We got back to the car, patched up our blisters and changed our damp clothing, then, in proper Scottish fashion, drove to the nearest pub.

On the way home, the car hit a boulder that had rolled out of a stone wall onto the road, which bounced one side of the car into the air, then we landed and bounced off the wall, decimating the wing-mirror, scraping the side of the car, and splitting and bending the front tyre. Thanks to Ian’s handling of the car, we were fine. After a wait for Roadside Assistance, we were headed home, driven along the swerving, calamitously steep coastal roads at crazy speed by a foul-mouthed, racist, older English man who hinted at having a sketchy past.

Finally, we arrived back in Argyle Square, just in time to join the walking relay for their final lap. It was torture, forcing my legs forward, but we made it, and all finished the event together.

That evening was also the opening of the Wick Gala, and, as happens each year, decorated floats passed through the square. We weren’t prepared, so one of the neighbours gave Craig and I a bag of 2-pence coppers to throw at the floats, which collected money for various projects around town (mostly the schools, it seemed).

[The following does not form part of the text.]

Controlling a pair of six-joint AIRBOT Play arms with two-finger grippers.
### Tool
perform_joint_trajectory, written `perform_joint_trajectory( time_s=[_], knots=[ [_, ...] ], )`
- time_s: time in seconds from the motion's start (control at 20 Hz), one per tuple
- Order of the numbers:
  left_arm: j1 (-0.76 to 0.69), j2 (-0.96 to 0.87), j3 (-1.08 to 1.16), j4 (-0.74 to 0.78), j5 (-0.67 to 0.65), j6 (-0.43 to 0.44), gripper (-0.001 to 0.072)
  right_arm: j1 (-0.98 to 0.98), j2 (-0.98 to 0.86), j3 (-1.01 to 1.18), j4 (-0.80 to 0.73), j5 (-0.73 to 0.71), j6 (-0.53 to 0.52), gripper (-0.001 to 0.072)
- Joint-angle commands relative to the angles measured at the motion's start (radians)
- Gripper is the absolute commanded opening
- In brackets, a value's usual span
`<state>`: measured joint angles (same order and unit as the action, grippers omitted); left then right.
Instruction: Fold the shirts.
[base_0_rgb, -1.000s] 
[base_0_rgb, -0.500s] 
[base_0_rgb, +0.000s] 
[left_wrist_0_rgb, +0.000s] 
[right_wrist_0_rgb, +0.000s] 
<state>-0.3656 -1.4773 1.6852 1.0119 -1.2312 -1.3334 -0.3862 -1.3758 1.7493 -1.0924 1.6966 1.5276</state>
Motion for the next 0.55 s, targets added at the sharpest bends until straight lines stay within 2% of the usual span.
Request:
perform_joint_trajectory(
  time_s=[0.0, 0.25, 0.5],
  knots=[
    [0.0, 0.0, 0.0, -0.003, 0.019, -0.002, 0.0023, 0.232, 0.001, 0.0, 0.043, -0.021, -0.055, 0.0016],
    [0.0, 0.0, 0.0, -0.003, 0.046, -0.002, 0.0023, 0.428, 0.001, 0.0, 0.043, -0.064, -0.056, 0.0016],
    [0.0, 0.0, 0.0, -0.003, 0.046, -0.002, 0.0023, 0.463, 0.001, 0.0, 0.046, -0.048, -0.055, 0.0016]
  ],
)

Then we all retired to Lorna and David’s lush back garden, where we sat in a circle on folding lawn-chairs, chatting, having drinks, then eating Indian take-away when it arrived. Craig and I felt really welcomed by the whole group, and soon Lorna was cooking up plans for us all to go camping together.

I can see when Craig is starting to fade, and I knew I was tired, so after a while we excused ourselves to go home. I’d been having to move my legs manually all evening, since I couldn’t lift them, like some TV movie paraplegic, so getting out of my lawn-chair was a challenge. But oh, after a shower to clean off the sweat and grit, did it ever feel nice to slip into bed!